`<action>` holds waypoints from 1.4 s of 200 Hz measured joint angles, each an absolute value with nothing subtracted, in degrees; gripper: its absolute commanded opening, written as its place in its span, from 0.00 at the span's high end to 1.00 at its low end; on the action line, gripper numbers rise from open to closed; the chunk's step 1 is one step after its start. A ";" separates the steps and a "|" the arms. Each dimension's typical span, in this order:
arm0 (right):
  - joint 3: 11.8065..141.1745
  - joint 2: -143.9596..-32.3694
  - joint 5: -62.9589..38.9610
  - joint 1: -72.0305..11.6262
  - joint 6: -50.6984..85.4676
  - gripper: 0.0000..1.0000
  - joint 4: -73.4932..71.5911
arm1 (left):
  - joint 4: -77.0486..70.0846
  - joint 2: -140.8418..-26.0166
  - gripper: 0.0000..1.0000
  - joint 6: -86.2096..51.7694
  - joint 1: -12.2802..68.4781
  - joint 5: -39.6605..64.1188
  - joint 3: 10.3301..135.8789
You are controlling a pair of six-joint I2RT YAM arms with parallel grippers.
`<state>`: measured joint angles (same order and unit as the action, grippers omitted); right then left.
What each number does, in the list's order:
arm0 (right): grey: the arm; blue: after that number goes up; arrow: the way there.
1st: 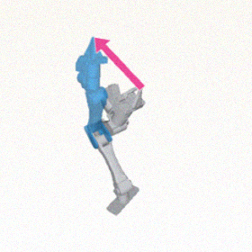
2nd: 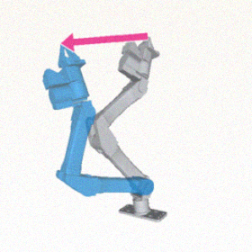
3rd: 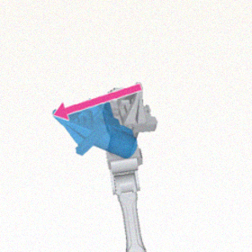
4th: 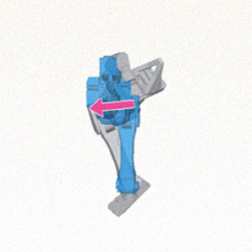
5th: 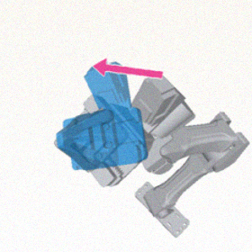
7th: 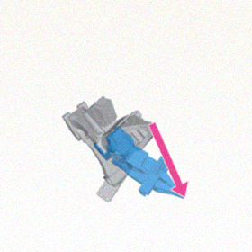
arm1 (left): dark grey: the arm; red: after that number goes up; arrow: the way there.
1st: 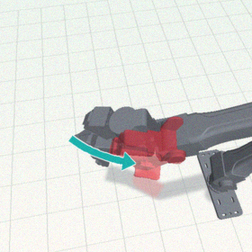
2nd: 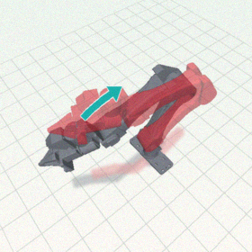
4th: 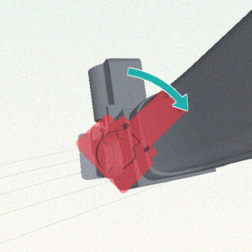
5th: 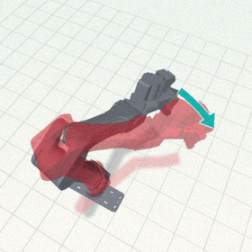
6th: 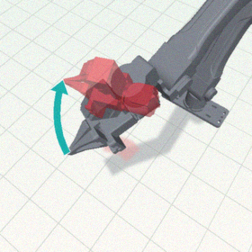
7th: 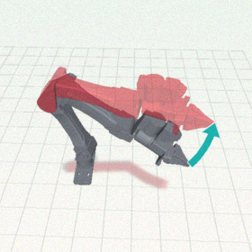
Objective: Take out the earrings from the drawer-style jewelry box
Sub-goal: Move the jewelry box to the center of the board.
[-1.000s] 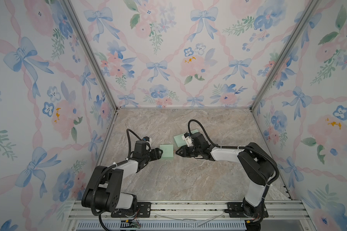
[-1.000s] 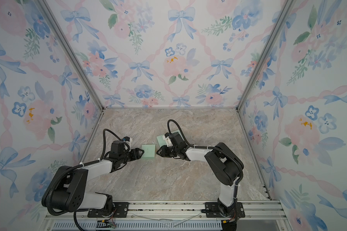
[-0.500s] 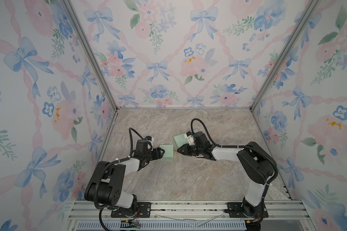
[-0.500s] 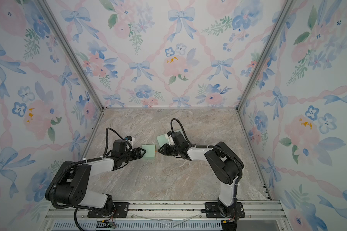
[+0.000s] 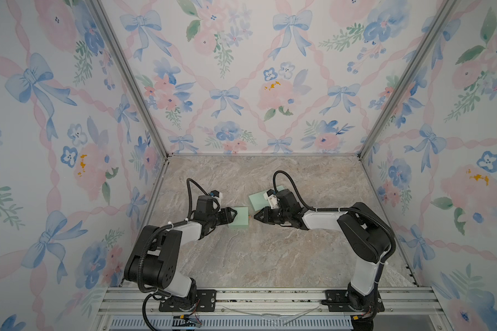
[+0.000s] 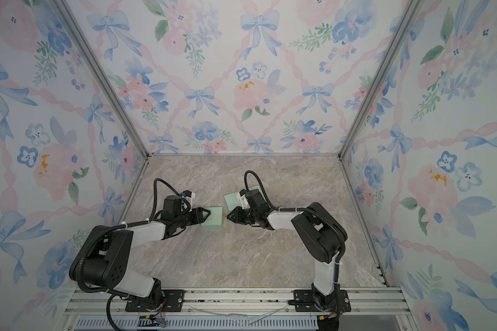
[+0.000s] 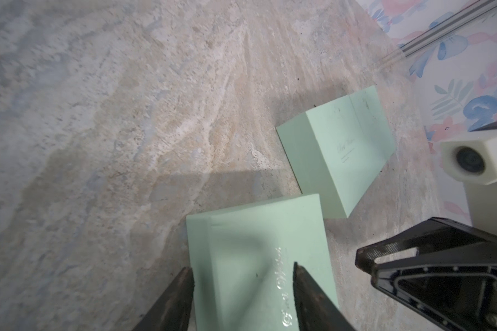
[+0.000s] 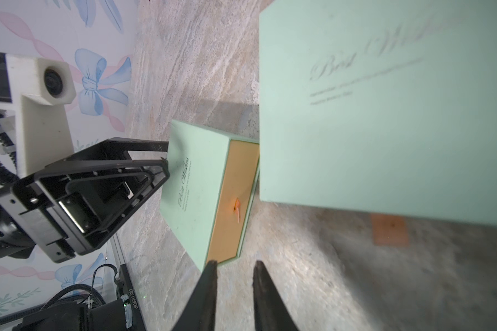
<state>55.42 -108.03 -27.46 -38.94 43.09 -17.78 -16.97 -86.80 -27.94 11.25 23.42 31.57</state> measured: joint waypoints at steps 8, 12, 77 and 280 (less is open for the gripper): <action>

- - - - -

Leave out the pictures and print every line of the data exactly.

RESPONSE BELOW —
`<action>` holds waypoints from 1.4 s of 200 Hz measured joint angles, each an absolute value with nothing subtracted, in degrees; gripper: its absolute commanded opening, written as its place in its span, from 0.00 at the span's high end to 1.00 at its low end; on the action line, gripper numbers rise from open to closed; the chunk's step 1 is one step after its start. A ";" separates the steps and a "|" the arms. Each dimension's typical span, in this order:
arm0 (right):
  - joint 3: 11.8065..141.1745
  - joint 2: -143.9596..-32.3694
  - joint 5: -62.9589..38.9610
  - joint 1: -72.0305..11.6262
  - joint 6: -50.6984..85.4676
  - gripper: 0.0000..1.0000
  - joint 4: -73.4932..71.5911
arm1 (left):
  - joint 4: -77.0486..70.0846
  - joint 2: -140.8418..-26.0166
  - gripper: 0.0000..1.0000
  - joint 6: -86.2096..51.7694
  - joint 1: -12.2802..68.4781
  - joint 5: -39.6605..64.1188
  - joint 3: 10.3301..135.8789
You are controlling a pair of six-joint I2RT YAM arms with parallel grippers.
`<state>`: measured joint angles (same order and unit as the action, grippers omitted); right then left.
What each number does, in the list's order:
arm0 (right): grey: the arm; blue: after that number goes up; arrow: the way there.
1st: 
2nd: 
3rd: 
4th: 
5th: 
7th: 
arm1 (left): dark grey: the arm; red: after that number goes up; arrow: the way there.
1st: 
2nd: 
4th: 
5th: 
6th: 
7th: 
Objective: Take out the earrings from the drawer-style jewelry box
Sub-goal: Move the jewelry box to the center of the board.
[-1.000s] 
[-1.000s] 
[-0.500s] 
[-0.500s] 
[+0.000s] 
[+0.000s] 
[+0.000s] 
[+0.000s] 
<state>55.42 -108.03 -27.46 -38.94 43.09 -17.78 -16.97 -86.80 -27.94 11.25 23.42 31.57</state> measured: joint waypoints at steps 8, 12, 77 and 280 (less is open for the gripper): <action>

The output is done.